**The task:** The only thing to send back is the number of lines below that hold the string "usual".

** Exercise data follows **

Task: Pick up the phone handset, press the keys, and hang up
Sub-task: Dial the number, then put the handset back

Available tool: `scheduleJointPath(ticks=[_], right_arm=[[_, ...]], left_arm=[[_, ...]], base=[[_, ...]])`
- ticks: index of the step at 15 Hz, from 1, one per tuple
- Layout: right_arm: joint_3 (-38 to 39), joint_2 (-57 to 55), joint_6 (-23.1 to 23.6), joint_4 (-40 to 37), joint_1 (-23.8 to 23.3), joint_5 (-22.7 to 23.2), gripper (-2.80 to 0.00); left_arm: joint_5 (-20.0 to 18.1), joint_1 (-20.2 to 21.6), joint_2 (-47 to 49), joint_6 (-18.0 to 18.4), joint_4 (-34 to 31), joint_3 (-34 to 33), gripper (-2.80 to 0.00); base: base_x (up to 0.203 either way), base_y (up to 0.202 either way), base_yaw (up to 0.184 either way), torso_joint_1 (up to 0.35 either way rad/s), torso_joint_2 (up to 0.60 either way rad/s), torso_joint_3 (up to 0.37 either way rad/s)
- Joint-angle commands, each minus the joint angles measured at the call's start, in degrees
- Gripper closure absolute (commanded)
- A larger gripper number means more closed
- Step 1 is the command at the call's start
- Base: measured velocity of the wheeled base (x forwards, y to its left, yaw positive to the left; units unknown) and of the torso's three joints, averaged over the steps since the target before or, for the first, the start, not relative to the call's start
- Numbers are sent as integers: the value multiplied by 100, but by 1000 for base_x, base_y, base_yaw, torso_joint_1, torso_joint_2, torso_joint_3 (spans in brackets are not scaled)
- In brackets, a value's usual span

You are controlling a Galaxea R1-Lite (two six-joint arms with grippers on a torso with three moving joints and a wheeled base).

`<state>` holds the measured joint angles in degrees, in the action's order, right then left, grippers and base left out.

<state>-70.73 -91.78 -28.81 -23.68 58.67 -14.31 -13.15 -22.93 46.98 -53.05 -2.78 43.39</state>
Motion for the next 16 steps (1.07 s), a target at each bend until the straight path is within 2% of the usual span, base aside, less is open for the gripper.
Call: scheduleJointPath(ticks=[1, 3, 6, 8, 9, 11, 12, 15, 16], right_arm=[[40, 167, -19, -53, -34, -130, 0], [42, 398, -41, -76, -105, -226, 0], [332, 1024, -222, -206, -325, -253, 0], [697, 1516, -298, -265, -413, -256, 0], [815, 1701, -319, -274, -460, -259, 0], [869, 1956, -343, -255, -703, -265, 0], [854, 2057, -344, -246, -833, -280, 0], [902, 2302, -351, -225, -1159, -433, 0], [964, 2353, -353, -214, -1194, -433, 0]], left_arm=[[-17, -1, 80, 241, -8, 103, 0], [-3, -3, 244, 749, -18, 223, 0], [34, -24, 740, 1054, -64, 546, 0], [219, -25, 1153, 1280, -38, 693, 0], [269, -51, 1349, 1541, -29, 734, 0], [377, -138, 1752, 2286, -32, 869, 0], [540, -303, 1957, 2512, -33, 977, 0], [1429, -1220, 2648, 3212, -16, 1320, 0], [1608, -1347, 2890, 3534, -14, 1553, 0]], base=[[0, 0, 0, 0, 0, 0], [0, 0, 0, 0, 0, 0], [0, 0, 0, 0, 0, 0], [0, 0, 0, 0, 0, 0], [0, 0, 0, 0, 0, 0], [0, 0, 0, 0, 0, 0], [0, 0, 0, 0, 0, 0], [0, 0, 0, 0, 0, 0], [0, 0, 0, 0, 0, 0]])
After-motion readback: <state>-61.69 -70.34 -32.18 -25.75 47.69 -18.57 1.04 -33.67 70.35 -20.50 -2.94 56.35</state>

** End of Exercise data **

**Completed task:** 2